*What to work on*
Pictures stay out. Everything else in the listing below gets written out exactly.

*Exercise data*
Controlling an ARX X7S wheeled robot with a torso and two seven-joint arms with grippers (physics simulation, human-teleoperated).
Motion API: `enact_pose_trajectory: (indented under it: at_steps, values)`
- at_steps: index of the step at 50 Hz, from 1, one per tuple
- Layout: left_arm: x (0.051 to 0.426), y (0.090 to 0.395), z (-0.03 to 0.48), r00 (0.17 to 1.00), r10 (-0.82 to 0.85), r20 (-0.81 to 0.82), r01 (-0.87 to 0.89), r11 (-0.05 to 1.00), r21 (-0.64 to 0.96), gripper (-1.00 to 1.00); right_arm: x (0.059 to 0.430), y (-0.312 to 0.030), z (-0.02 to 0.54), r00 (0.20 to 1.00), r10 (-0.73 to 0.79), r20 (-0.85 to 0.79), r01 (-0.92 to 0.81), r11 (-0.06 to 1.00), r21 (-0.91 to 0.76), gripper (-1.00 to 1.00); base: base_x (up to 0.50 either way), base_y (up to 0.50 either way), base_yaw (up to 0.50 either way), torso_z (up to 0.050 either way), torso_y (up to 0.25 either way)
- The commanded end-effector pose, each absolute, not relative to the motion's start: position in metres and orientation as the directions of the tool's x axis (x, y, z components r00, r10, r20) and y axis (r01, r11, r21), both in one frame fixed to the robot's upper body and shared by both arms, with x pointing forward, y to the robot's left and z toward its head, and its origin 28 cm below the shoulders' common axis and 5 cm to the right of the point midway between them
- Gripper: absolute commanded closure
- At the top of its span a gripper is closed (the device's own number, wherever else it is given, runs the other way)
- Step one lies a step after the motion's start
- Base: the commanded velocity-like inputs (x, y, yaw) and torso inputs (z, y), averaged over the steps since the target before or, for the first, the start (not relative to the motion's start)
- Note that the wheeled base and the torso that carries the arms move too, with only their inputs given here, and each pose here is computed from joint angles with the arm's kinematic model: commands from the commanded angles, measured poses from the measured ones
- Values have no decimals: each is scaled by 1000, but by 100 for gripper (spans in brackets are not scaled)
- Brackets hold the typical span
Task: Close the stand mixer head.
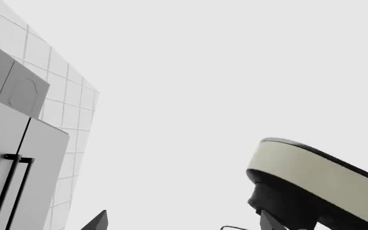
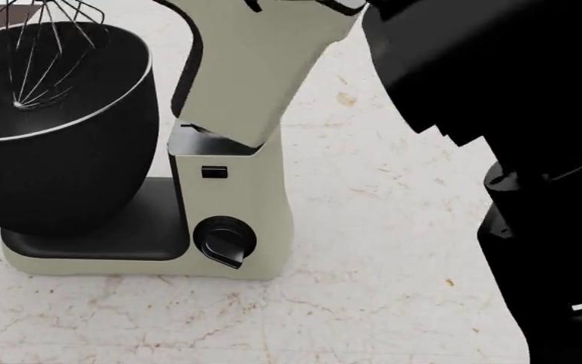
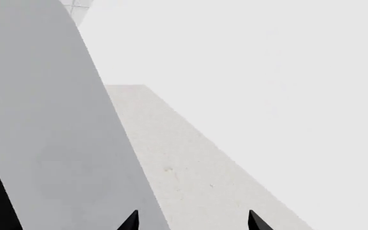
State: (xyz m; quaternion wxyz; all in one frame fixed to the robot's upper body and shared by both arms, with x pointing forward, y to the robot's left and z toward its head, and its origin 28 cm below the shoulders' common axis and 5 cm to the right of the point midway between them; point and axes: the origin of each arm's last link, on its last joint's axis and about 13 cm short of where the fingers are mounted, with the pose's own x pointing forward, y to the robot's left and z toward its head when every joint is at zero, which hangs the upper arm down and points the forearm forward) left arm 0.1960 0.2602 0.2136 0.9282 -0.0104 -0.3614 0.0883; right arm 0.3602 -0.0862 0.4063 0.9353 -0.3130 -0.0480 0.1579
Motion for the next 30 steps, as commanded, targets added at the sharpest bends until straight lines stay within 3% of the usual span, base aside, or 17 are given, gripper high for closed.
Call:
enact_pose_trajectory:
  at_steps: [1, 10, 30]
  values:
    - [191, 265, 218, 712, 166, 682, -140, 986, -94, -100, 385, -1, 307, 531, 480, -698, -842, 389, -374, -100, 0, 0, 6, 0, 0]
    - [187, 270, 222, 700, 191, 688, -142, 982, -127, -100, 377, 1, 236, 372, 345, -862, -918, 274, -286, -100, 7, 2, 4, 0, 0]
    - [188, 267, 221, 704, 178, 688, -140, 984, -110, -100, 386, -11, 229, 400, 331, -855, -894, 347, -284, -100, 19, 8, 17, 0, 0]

*Expected output*
Controlling an ARX X7S wheeled robot with a torso and two seven-joint arms with grippers (physics simulation, human-teleoperated).
Motion API: `enact_pose_trajectory: (indented under it: at_steps, values)`
- at_steps: index of the step at 50 Hz, from 1, one per tuple
- Layout: left_arm: x (0.051 to 0.426), y (0.090 to 0.395), z (-0.03 to 0.48), r00 (0.17 to 1.00), r10 (-0.82 to 0.85), r20 (-0.81 to 0.82), r01 (-0.87 to 0.89), r11 (-0.05 to 1.00), r21 (-0.64 to 0.96), gripper (-1.00 to 1.00); right_arm: x (0.059 to 0.430), y (-0.312 to 0.030), z (-0.02 to 0.54), r00 (0.20 to 1.00), r10 (-0.73 to 0.79), r20 (-0.85 to 0.79), r01 (-0.92 to 0.81), r11 (-0.06 to 1.00), r21 (-0.91 to 0.76), gripper (-1.00 to 1.00); base: base_x (up to 0.50 either way), base_y (up to 0.50 either way), base_yaw (up to 0.50 either way), torso_z (up to 0.050 either way), torso_y (up to 0.25 either way)
- The commanded end-effector pose, each absolute, not relative to the motion's start: position in metres and orientation as the directions of the tool's x axis (x, y, z components r00, r10, r20) and y axis (r01, r11, r21), both in one frame fixed to the robot's upper body and shared by both arms, with x pointing forward, y to the robot's left and z toward its head, and its origin 28 cm below the shoulders' common axis and 5 cm to the right of the point midway between them
- Gripper: absolute commanded closure
- At the top of its span a gripper is closed (the device's own number, wherever else it is given, runs the other way)
- Step one lies a step after the motion's start
- Base: the commanded velocity-like inputs (x, y, yaw) and torso inputs (z, y), averaged over the steps since the target before or, for the first, the start (not relative to the motion's start)
- Note that the wheeled base and the torso that carries the arms move too, with only their inputs given here, and each pose here is computed from joint angles with the arm's kinematic model: commands from the commanded angles, measured poses from the measured ones
- Values have no decimals: each is scaled by 1000, but by 100 for gripper (spans in brackets are not scaled)
- Brackets hold the typical span
Task: Close the stand mixer head.
State: (xyz m; quaternion wxyz; all in one frame fixed to the robot's upper body and shared by both arms, with x pointing forward, y to the robot's left and z toward its head, and its origin 28 cm below the shoulders' common axis and 5 cm to the right of the point midway between them; point and axes: the origin of each arm's last link, on its last joint's axis and about 13 cm short of where the fingers are mounted, with the pose's own x pointing forward, y to the robot's left and z toward its head when every joint is at zero, which hangs the upper arm down and points the forearm forward) left arm 0.1960 0.2602 0.2136 0.9282 -0.0104 -0.3614 0.0883; right arm 0.3602 -0.0862 0.4063 0.9353 -0.3130 -0.0480 0.1579
Motion for the next 30 steps, as commanded, targets added at the sharpest bends until straight lines stay within 3% of the usual span, base aside, or 17 are given, gripper high for closed.
Call:
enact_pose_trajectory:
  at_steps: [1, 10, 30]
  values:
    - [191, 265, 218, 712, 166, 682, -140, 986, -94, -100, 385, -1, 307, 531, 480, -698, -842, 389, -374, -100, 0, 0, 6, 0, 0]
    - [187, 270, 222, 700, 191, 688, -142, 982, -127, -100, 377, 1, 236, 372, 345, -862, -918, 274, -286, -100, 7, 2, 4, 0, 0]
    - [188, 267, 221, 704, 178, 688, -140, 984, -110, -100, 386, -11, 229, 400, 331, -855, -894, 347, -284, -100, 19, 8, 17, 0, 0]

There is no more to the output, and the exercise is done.